:: Extracted data ::

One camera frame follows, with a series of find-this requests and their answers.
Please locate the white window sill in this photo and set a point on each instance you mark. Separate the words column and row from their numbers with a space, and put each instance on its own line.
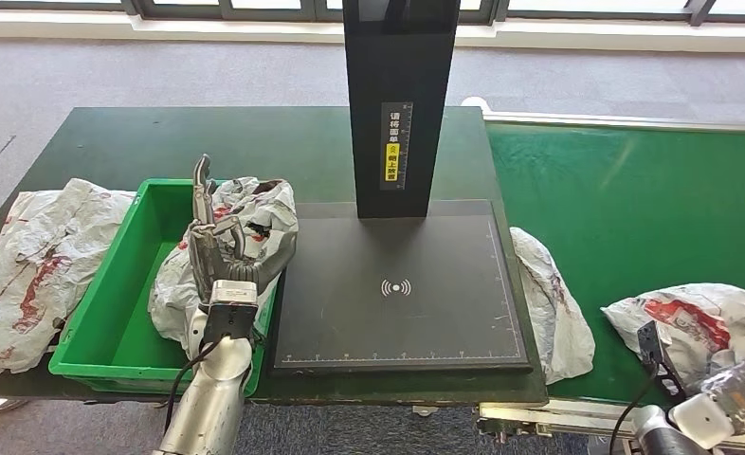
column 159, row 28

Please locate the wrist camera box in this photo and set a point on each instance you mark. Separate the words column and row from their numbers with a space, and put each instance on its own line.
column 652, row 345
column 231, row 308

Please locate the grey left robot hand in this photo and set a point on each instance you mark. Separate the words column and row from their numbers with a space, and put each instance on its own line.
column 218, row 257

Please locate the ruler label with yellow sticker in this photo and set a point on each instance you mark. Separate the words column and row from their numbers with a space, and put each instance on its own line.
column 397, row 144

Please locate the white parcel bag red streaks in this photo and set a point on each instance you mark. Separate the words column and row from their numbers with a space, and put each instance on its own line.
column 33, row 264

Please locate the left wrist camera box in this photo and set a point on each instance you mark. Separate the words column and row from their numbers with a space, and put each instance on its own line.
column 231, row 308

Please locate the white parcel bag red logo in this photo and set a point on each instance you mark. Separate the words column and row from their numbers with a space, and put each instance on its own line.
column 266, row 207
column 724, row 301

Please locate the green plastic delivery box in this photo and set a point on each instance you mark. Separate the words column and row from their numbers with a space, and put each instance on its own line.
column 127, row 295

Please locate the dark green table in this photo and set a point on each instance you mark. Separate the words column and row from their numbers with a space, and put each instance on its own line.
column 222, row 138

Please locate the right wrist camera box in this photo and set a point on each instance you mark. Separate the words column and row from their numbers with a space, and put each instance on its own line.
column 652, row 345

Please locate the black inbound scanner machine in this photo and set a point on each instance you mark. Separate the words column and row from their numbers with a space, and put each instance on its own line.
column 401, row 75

:::

Work instruction: Please print out the entries above exactly. The pictures stay out.

Task solution:
One camera frame follows, with a series of find-this requests and their answers.
Please locate the white window sill in this photo and set a point on each instance you mark. Separate the words column and row from their numbers with a space, and put each instance on its own line.
column 159, row 28

Please locate the wrist camera box in this photo and set a point on each instance you mark. Separate the words column and row from their numbers with a space, and put each instance on its own line.
column 652, row 345
column 231, row 308

Please locate the grey left robot hand in this photo and set a point on each instance you mark. Separate the words column and row from their numbers with a space, and put each instance on its own line.
column 218, row 257

Please locate the ruler label with yellow sticker in this photo and set a point on each instance you mark. Separate the words column and row from their numbers with a space, and put each instance on its own line.
column 397, row 144

Please locate the white parcel bag red streaks in this photo and set a point on each instance you mark. Separate the words column and row from their numbers with a space, and put each instance on its own line.
column 33, row 264

Please locate the left wrist camera box in this photo and set a point on each instance you mark. Separate the words column and row from their numbers with a space, and put each instance on its own line.
column 231, row 308

Please locate the white parcel bag red logo in this photo and set a point on each instance you mark. Separate the words column and row from their numbers with a space, and put each instance on its own line.
column 266, row 207
column 724, row 301

Please locate the green plastic delivery box in this photo and set a point on each instance you mark. Separate the words column and row from their numbers with a space, and put each instance on its own line.
column 127, row 295

Please locate the dark green table in this photo and set a point on each instance you mark. Separate the words column and row from their numbers with a space, and put each instance on its own line.
column 222, row 138

Please locate the right wrist camera box in this photo and set a point on each instance you mark. Separate the words column and row from their numbers with a space, and put each instance on its own line.
column 652, row 345

Please locate the black inbound scanner machine in this photo and set a point on each instance you mark. Separate the words column and row from their numbers with a space, and put each instance on its own line.
column 401, row 75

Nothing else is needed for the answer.